Tuesday January 20th, 2015 at 1:30 pm

This is a long overdue post, so long that I’ve visted the cafe twice since moving to Japan. All I have to say is, this cafe is absolutely amazing and totally worth going to over and over again!

Official Website (JP)

The Final Fantasy Cafe in Akihabara opened on July 31, 2014 on the second floor of the Pasela Resorts building. It’s only a few minutes away from Akihabara station, but can be a little tricky to find. The cafe is modeled after the Carline Canopy from FFXIV, set in Eorzea. It’s open only 4 times a day, 2-3 hours at a time. Time slots are as follows:

11:30 AM – 1:30 PM
2:00 PM – 4:00 PM
4:30 PM – 6:30 PM
7:00 PM – 10:00 PM

Reservations are recommended but not required. The first time I went, the cafe was almost empty..granted it was Tuesday afternoon. The second time, my friends and I planned on going on a public holiday but the cafe was fully booked days in advance. We made reservations for a different day that week for 7 PM and the cafe was full this time around. If you go on weekdays during the morning or early afternoon, chances are you will be able to walk in and sit down but making a reservation is worth the extra time and fee. Reservations will run you ¥1000 but it includes a free drink. Since drinks cost around ¥600 – ¥700, you’re only paying a few extra dollars to guarantee a seat. You also get to choose one class coaster of your choice. Reservations can be made online and you can pick up the tickets from your local convenience store.

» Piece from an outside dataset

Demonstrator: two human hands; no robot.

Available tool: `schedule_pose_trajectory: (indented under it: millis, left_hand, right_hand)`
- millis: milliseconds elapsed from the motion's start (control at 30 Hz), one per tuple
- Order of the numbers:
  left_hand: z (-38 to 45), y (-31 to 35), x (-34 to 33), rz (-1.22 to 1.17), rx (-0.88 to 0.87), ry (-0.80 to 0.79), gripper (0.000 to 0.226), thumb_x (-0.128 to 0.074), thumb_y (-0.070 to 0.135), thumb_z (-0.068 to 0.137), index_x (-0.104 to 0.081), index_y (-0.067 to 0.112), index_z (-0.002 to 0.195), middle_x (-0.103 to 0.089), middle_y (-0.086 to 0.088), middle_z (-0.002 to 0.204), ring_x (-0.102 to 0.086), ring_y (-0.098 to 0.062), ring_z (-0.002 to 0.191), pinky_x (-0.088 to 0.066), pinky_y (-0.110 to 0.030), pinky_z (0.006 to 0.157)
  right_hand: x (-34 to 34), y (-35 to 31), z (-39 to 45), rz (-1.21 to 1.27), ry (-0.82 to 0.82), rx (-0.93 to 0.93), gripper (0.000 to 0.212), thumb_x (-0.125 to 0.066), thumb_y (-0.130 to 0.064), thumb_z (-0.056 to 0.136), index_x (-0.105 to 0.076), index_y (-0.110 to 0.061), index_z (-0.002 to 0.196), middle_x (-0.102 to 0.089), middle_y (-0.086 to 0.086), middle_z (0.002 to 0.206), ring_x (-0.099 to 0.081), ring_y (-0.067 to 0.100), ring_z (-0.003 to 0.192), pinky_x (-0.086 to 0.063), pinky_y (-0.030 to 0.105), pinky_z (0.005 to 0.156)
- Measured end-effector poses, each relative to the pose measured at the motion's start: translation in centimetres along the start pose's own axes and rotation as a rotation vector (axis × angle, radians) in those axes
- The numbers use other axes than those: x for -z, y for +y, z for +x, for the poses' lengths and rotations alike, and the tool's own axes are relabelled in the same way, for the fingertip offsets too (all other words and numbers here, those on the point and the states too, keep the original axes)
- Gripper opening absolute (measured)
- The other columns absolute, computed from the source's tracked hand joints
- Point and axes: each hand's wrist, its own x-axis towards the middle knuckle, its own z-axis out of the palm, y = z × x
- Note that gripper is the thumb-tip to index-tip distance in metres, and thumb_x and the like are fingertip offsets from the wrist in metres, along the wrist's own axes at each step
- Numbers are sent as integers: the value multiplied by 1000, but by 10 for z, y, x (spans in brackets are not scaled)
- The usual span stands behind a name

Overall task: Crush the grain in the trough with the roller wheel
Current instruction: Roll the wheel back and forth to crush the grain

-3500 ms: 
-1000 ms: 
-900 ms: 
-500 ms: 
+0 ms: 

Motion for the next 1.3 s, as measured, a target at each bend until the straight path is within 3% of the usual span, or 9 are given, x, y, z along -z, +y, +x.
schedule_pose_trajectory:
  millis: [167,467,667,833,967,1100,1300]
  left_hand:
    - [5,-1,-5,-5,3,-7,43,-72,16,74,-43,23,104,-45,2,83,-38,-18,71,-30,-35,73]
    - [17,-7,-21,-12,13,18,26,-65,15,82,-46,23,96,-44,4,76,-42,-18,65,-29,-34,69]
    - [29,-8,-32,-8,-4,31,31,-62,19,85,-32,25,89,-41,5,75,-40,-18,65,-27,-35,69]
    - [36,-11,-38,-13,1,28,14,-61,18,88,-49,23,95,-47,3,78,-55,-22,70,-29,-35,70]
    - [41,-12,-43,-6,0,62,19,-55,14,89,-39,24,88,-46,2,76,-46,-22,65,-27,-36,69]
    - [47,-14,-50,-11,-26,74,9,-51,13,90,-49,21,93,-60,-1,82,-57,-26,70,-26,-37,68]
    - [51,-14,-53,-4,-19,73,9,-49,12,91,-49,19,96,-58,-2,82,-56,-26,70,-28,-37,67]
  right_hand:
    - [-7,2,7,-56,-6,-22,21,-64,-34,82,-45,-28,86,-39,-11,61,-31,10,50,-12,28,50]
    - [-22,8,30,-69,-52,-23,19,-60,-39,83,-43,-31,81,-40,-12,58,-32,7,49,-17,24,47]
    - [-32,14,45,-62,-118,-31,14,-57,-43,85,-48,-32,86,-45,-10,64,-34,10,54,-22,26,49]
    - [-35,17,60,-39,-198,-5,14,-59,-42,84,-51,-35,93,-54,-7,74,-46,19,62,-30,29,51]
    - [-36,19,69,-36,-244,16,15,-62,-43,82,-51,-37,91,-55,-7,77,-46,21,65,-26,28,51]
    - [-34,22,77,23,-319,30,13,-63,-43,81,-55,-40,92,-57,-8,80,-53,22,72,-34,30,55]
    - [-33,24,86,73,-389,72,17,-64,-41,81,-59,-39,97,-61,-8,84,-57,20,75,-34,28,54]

Much like any themed cafe in Japan, food and drinks aren’t cheap. However, what I really like about this cafe (minus the fact that it’s Final Fantasy) is that the food/drinks are actually good! Generally, cafes aren’t known for the menu. You’re more or less paying for the theme and look of the food/place. Sorry Gundam Cafe, you just can’t compete as cool as you are.

The decor features weapons, armor, moogles, various FFXIV themed pictures, and FFXIV music. I don’t have a picture of it (for some reason) but on the other side of the moogles are computers set up so you can play FFXIV in the cafe! I have yet to see someone do it though.

Since I went twice, I have 2 class coasters…monk (my character class) and dragoon.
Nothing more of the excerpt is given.